I didn’t feel natural walking into that suite after showing our credentials. I didn’t feel like we belonged as we slipped inside the room filled with alcohol and food and chattering friends and family members of the team. I didn’t feel confident as we made our way directly to the seats in front of the tall windows overlooking the field, nor as I tucked my purse under the seat and held my son’s hand as he pressed up onto his toes and stuck his nose to the glass to watch the players warm up.
Even as my heart raced with the discomfort, I smiled in excitement, too.
Especially when Sebastian pointed near the end zone and said, “There he is!”
And there he was.
Kyle Robbins, number eighty-two on the field and number one in my heart.
He looked more focused than I’d ever seen him as he ran drills along with his team. His tall, muscular frame crouched low, feet moving him side to side in quick steps like a crab before he transitioned to the next drill. He was explosive, working his legs in a quick sprint in place before he’d take off down the field a bit and cut left or right. Then, he was jumping straight up into the air in a feat of magic, soaring impossibly high for someone as tall and heavy as he was.
Sebastian and I watched him like he was the only player on that field.
Kyle’s focus was on his teammates and the drills he was running, and I could tell from how he wasn’t even clowning around with his teammates that he was getting in the zone. Heloved to fool around. He loved to make jokes and lighten the mood in any room — especially when it came to his team.
But this was game time, and if he was serious about nothing else, he was serious about this.

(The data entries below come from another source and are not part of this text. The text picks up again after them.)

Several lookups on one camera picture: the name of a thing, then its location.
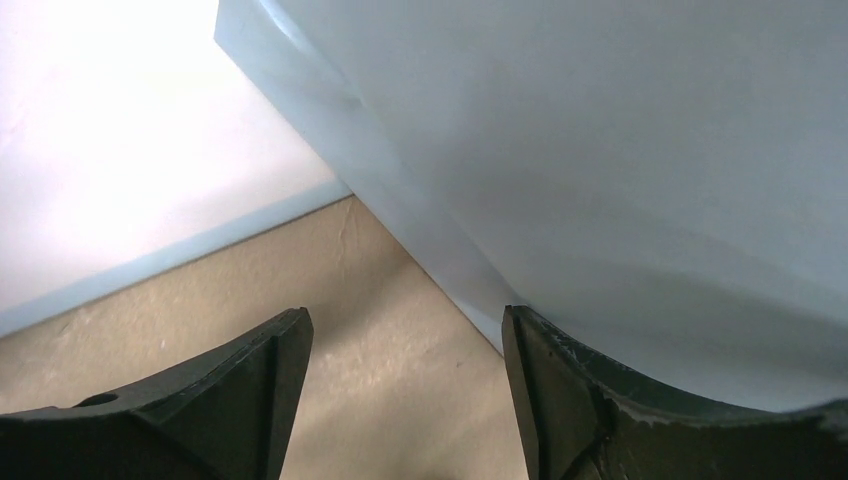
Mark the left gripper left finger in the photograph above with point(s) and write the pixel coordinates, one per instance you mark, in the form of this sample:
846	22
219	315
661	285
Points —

The clock counted down to kick off, and when there were only about ten minutes left, Kyle started jogging toward the tunnel that led to the team locker rooms.
Only then did his eyes skate up to the suite.

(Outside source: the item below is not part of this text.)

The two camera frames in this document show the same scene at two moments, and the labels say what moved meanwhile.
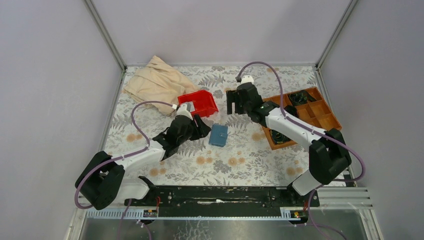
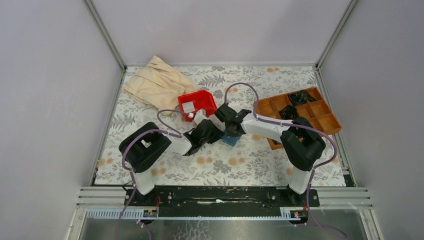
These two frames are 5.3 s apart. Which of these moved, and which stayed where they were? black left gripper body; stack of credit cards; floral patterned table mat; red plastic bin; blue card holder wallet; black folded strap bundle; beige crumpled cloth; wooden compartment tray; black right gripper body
Moved: blue card holder wallet; black right gripper body; black left gripper body
Stayed: red plastic bin; wooden compartment tray; floral patterned table mat; stack of credit cards; beige crumpled cloth; black folded strap bundle

My stomach fluttered with butterflies instead of nausea when I saw the smirk climb on his lips, and he lifted a navy-blue glove-covered hand to wave at us.
Sebastian lost his mind.
“He sees us! He waved to us!” Sebastian jumped up and down and waved with both hands like Kyle was a celebrity.
I don’t think I truly realized, until that very moment, that he actually was.
The game began after the national anthem was sung, and I felt my nerves disappear more and more as the minutes ticked by.
Well, at least, the nerves aboutme.
Now, all my energy was focused on being nervous for Kyle. I wanted him to win. I wanted him to do well. But more than anything, I didn’t want him to get hurt.
And every time a Philadelphia Eagles player crashed into him or slammed him to the ground, I had to fight to stop myself from shrieking.
Sebastian noticed how I’d grip his hand a little too tight, though, or how I was picking at the skin on my lips as I waited for Kyle to pop back up after each play. Sometime before the end of the first quarter, my son smiled at me, stepping between me and the window view of the field.
“He’s okay, Mom,” he assured me, his voice lilting in a way that told me he was almost embarrassed that I was even worried,as if I were being silly to think he might get hurt by these three-hundred-pound men tackling him to the ground. “This is his job. It’s what he does. He’s got this.”
I blew out a breath and nodded, smiling at my son who was far too smart for his own good before tickling him until he moved out of my way. The first quarter ended with the Eagles ahead seven to zero, and I felt like I was cracking ice off my body as I stood and made my way to get some food and water from the suite’s bar for me and Sebastian.